Se pararmos para refletir, é assustadora a constatação do quão desamparado é o bebê humano. Ao que tudo indica o mais desamparado de todos. Devido a esse incontornável fato temos que ser cuidado por um outro que em geral, mas não regra, é a mãe, caso contrário não sobrevivemos.
Esse que cuida irá nos transmitindo o mundo: olha, fala, alimenta... como que regando aquele que aos poucos irá se apropriando de si, vai se dando conta de si. Mas dar-se conta de si é atravessado justo por um olhar, um olhar que se vê na posição que o outro nos viu. Diria Freud, “sua majestade o bebê”, claro que nem sempre esse olhar vindo do outro nos coloca em posição tão nobre.
Fato é que carregamos essa inscrição para sempre, tanto a desse desamparo como desse olhar, e com isso nos debatemos frente a vida que se encarrega de mostrar que nem tudo e nem todos estão de acordo com esse “lugar” tão particular, por vezes tão especial que fomos investidos.
Alguém, que não como majestade, tenha sido colocado na posição da desgraça da vida do outro, pode vir a não suportar estar no lugar de ser a alegria de alguém no futuro. Pode ser....
Mas o que podemos perceber com essa constatação é aquilo que na psicanálise tem o nome de narcisismo. Esse olhar que constitui o Eu, essa maneira como eu me vejo que surgiu no reflexo daquilo que o outro via em mim.
E seguimos vida a fora a tentar ajeitar o mundo, através de nossas fantasias, para que nos sintamos olhados nessa posição fundadora. Uns se debatem mais outros menos com a constatação dessa impossibilidade lógica, afinal o simples passar do tempo se encarrega de avassaladoras transformações.
Nesse momento em que o mundo se desarranja naquilo que visitávamos diariamente e chamávamos de rotina, os abalos desse ponto de vista são sentidos, já que a maneira como nos olhávamos nesse cotidiano deixa de existir.
A falta que faz aquela passadinha no mercado, a ida ao salão, a ilusão de liberdade, poder desviar o caminho e tomar um chopp antes de voltar para casa, pegar o elevador sem que o passageiro anterior possa vir a ser nosso algoz.
Nos percebíamos nessas situações, com uma pequena parcela de liberdade a qual costuma tentar arranjar esse ponto de vista para que fossemos bem vistos, para ocuparmos a boa posição para esse olhar criador daquilo que chamamos Eu.
Seria um equívoco imaginar que o homem é sempre esse ser moderno, urbano e que frequenta as redes sociais diariamente, olhando e sendo olhado, mas fato é que muitos de nós teve o cotidiano das redes sociais incrementado nesse momento de quarentena.
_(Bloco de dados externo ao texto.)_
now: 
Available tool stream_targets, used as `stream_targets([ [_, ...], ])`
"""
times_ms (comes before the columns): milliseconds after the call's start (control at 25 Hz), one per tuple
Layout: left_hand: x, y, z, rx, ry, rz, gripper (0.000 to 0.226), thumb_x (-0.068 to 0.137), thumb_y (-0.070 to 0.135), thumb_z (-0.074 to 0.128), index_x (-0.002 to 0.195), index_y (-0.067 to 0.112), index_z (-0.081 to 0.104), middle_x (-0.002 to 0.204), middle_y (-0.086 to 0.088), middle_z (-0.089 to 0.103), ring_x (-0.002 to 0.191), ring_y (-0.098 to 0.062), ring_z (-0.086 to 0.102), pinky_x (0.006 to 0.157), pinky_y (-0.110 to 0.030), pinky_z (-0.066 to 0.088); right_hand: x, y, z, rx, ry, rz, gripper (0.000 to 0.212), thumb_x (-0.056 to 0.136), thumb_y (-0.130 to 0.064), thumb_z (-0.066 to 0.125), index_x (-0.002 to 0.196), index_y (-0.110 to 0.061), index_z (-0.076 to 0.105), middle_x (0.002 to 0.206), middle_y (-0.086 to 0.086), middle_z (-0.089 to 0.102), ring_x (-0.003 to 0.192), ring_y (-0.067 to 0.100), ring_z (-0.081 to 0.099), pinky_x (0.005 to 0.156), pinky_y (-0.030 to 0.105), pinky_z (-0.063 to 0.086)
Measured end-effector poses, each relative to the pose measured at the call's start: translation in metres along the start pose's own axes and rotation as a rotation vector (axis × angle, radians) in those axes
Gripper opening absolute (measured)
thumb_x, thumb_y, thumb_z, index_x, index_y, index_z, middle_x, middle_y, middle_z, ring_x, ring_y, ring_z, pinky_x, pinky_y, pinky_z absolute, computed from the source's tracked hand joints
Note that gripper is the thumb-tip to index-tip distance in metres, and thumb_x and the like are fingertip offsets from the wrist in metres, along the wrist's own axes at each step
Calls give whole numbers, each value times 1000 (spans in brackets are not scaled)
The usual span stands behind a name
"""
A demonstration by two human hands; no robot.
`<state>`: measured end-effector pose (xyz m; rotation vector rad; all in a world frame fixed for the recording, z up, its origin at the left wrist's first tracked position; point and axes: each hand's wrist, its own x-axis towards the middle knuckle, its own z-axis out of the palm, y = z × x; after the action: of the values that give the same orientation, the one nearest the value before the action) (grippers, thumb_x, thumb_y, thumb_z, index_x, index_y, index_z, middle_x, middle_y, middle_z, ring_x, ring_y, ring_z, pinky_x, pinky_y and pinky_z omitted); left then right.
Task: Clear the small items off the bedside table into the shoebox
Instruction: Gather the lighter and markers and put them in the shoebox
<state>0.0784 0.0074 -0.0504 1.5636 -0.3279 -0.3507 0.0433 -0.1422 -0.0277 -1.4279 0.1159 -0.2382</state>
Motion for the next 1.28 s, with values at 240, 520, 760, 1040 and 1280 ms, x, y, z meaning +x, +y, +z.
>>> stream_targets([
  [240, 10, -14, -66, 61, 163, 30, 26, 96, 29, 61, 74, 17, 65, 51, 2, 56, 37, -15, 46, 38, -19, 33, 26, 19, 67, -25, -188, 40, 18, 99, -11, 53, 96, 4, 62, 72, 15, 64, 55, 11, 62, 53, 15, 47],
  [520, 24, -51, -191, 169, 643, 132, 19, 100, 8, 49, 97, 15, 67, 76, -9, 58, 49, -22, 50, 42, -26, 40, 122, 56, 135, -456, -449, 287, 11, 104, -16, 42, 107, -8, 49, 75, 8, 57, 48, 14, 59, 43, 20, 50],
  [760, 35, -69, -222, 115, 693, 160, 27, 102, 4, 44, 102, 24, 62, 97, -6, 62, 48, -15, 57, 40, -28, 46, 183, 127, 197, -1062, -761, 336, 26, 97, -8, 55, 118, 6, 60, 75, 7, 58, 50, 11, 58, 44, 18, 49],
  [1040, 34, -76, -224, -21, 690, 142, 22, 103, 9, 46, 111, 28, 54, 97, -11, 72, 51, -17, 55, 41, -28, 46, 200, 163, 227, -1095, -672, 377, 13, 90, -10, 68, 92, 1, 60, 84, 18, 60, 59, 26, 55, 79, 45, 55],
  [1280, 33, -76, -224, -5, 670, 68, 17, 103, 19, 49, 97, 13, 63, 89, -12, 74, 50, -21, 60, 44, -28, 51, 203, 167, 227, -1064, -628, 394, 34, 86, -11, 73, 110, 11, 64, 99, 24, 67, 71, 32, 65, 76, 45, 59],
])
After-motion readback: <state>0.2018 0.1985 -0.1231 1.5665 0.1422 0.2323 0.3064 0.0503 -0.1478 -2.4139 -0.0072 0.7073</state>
Com isso estamos lidando com algo intenso em nós. Com esse melhor ângulo que queremos ser vistos. E não se trata apenas do ângulo da foto, mas tudo que ela transmite, o que estamos fazendo, como é nosso dia, nossa casa, se tem “treino”, se tem livros, se tem arte, culinária, se tem tudo!
Um bom momento para nos assustarmos com a distância que separa a tela do olho e abrirmos para o espaço desse olhar metáfora de nós mesmos, isso que significa alguma outra coisa que o exposto nas telinhas e guarda apenas alguma semelhança conosco.